*** Provided records Section Begins ***
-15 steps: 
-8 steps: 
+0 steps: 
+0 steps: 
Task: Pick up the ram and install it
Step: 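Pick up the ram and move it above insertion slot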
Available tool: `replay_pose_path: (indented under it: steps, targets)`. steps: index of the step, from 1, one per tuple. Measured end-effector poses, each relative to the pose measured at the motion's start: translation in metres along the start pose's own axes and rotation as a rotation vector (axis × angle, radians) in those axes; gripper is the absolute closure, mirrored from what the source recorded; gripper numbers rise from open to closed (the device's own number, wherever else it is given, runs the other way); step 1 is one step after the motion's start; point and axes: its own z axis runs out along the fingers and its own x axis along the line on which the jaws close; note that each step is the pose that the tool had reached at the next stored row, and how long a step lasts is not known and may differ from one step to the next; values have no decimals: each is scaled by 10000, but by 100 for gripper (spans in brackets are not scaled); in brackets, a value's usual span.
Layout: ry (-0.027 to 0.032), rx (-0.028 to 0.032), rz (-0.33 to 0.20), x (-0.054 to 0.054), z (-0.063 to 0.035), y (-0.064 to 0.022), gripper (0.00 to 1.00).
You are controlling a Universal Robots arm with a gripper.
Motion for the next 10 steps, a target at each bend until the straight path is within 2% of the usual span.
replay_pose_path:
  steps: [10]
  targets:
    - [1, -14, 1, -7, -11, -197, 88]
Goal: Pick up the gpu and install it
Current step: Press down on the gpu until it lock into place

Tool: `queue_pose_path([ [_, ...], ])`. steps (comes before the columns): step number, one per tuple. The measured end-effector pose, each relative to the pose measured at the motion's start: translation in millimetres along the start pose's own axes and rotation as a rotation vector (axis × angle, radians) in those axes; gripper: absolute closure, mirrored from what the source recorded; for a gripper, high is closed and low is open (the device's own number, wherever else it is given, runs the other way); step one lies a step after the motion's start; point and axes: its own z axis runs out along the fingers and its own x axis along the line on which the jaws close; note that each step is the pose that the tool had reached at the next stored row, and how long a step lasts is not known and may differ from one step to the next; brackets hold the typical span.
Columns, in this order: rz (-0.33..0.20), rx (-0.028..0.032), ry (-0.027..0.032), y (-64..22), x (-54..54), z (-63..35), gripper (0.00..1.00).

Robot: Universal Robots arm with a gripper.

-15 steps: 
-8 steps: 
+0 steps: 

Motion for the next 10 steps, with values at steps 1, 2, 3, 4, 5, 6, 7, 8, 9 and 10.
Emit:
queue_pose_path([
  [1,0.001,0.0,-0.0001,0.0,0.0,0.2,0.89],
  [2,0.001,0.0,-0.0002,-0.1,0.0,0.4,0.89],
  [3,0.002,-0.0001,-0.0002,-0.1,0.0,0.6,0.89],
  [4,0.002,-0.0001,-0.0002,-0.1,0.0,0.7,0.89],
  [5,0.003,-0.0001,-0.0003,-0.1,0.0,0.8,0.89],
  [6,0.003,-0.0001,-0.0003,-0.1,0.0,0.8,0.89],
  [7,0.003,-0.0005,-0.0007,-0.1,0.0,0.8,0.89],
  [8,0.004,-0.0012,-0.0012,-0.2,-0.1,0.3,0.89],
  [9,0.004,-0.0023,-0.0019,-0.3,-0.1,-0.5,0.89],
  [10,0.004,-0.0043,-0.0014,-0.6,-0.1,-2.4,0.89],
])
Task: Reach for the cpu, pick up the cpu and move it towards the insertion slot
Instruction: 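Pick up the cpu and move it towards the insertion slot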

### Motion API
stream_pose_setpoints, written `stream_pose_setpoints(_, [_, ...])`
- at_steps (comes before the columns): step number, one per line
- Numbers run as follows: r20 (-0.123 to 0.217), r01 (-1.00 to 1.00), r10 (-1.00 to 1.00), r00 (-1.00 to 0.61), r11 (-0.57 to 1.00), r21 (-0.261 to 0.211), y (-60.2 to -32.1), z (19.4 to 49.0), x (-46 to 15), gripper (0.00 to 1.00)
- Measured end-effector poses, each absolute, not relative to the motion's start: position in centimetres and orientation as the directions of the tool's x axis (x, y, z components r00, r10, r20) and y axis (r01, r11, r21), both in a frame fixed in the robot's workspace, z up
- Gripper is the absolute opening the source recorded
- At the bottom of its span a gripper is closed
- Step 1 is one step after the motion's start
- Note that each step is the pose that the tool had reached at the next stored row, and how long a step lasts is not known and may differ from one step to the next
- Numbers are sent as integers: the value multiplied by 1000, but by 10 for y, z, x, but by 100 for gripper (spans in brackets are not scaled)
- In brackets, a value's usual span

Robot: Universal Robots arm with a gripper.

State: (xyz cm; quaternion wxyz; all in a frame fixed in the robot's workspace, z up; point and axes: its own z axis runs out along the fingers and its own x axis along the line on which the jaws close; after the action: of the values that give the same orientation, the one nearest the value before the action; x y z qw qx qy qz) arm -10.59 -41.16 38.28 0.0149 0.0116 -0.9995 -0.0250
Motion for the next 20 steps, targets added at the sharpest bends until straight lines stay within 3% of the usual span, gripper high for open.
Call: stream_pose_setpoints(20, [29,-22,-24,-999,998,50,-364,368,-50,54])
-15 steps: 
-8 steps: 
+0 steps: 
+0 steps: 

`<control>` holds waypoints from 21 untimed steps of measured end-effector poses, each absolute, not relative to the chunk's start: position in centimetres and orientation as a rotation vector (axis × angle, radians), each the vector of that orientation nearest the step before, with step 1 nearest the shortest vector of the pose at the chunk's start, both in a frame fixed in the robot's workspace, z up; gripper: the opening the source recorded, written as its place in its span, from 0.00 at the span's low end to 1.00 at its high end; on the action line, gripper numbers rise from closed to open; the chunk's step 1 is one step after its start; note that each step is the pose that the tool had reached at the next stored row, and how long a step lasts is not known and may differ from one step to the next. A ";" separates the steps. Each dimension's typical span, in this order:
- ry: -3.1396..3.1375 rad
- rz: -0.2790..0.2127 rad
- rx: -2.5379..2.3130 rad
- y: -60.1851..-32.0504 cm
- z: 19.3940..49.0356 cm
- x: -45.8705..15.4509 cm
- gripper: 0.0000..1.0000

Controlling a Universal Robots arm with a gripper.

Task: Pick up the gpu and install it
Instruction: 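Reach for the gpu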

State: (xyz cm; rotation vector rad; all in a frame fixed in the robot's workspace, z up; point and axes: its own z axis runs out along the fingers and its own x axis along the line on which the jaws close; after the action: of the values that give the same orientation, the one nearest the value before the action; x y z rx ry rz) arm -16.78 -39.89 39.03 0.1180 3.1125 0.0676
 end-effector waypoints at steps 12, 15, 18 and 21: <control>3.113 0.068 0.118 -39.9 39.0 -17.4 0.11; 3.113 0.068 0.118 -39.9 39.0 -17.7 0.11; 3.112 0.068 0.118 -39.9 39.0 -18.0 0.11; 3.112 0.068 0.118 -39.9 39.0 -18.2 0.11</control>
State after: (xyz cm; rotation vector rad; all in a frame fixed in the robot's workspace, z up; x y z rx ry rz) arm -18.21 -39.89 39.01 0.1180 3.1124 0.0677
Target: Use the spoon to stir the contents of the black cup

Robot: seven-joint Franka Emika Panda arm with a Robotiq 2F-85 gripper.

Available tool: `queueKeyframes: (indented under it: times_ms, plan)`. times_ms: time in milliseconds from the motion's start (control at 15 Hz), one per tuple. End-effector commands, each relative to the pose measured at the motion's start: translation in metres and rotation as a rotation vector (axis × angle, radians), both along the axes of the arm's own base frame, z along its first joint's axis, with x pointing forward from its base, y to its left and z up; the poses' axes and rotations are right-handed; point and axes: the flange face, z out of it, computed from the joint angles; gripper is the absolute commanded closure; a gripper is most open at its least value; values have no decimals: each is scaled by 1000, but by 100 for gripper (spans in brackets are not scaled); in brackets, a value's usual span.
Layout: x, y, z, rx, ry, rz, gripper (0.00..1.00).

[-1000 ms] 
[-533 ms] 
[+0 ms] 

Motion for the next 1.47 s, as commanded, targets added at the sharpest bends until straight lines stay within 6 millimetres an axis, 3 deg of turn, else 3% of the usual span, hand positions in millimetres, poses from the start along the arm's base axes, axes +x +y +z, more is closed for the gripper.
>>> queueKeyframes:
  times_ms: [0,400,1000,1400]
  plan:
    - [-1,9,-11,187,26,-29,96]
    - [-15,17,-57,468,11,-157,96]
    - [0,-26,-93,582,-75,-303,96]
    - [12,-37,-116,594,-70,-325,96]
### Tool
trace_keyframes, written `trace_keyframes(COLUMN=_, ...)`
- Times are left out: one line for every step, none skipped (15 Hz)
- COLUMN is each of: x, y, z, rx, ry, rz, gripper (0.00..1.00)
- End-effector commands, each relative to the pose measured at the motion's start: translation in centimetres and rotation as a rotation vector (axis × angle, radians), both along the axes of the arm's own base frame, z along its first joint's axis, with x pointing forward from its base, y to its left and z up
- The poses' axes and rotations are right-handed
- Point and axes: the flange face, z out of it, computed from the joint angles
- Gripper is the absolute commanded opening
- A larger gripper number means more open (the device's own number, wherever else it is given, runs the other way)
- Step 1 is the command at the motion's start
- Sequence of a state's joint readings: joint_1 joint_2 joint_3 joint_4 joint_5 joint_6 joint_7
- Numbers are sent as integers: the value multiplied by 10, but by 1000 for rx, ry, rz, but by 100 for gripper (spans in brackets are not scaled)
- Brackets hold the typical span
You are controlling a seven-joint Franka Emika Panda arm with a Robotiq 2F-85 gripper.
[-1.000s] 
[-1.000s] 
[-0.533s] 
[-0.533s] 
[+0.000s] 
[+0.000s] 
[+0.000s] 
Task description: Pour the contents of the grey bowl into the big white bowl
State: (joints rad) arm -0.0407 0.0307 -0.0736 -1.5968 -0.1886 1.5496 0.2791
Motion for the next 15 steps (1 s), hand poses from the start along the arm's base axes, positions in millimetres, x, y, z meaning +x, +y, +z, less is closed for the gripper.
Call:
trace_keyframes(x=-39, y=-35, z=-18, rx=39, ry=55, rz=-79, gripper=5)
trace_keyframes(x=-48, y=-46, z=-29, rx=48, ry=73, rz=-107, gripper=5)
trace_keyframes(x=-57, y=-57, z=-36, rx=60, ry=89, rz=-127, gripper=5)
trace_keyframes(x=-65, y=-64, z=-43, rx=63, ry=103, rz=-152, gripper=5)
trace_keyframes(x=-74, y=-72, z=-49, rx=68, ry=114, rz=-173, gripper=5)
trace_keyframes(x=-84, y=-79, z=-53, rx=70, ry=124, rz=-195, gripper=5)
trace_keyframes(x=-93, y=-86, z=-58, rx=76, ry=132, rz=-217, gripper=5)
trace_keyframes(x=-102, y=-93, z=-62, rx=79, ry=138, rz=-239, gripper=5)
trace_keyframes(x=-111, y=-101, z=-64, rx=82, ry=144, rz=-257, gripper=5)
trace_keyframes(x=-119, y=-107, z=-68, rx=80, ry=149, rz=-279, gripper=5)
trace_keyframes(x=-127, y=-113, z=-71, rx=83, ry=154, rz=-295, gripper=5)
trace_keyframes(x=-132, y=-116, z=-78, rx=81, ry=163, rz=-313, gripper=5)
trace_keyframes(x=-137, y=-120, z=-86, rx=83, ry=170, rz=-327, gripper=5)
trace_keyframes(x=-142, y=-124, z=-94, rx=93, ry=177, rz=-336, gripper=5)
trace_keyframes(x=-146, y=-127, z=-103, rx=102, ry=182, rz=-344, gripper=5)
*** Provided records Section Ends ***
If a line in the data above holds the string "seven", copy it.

▶ **Reply to the task**
Robot: seven-joint Franka Emika Panda arm with a Robotiq 2F-85 gripper.
You are controlling a seven-joint Franka Emika Panda arm with a Robotiq 2F-85 gripper.

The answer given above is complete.